The law applies to companies that: (1) are retail sellers or manufacturers, (2) earn more than $100 million in worldwide gross annual receipts and (3) are actively engaged in any transaction for the purpose of financial or pecuniary gain or profit in California. While the law requires only manufacturers and retail sellers—as defined under the California Revenue and Taxation Code&mdsah;to take action, the actions they are required to take include coordination with their suppliers. Tax returns will be used to identify who needs to comply with the law at this time. It may be worthwhile to consider seeking legal counsel to determine whether this law applies to your specific company.

What the Law Requires

Retail sellers and manufacturers must post their efforts to eradicate slavery and human trafficking from their direct supply chain on their Internet websites, with specific requirements of what to disclose and where the information should be posted. While the disclosures are specific—requiring companies to evaluate and address the risks of human trafficking and slavery, audit suppliers and maintain internal accountability standards and procedures, among other things—companies have shown creativity in how they post that information. The penalty for noncompliance is injunctive relief by the California Attorney General, which means that companies may not face a monetary penalty for failure to disclose, but they will receive an order from the state Attorney General to take specific action.

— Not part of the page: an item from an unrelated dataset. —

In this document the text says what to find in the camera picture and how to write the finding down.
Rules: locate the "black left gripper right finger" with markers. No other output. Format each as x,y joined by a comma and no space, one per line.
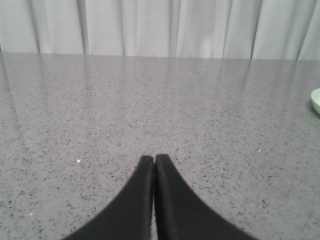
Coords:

What the Law Means for Companies

Large retail sellers or manufacturers and suppliers to such companies who have not yet taken action should take notice. The new law indirectly encourages companies to audit their practices, establish policies, train employees and obtain appropriate certifications. The law is one of several new pieces of California legislation designed to curb the human trafficking problem. Companies that have not yet taken action may want to do so promptly before the California Attorney General takes action.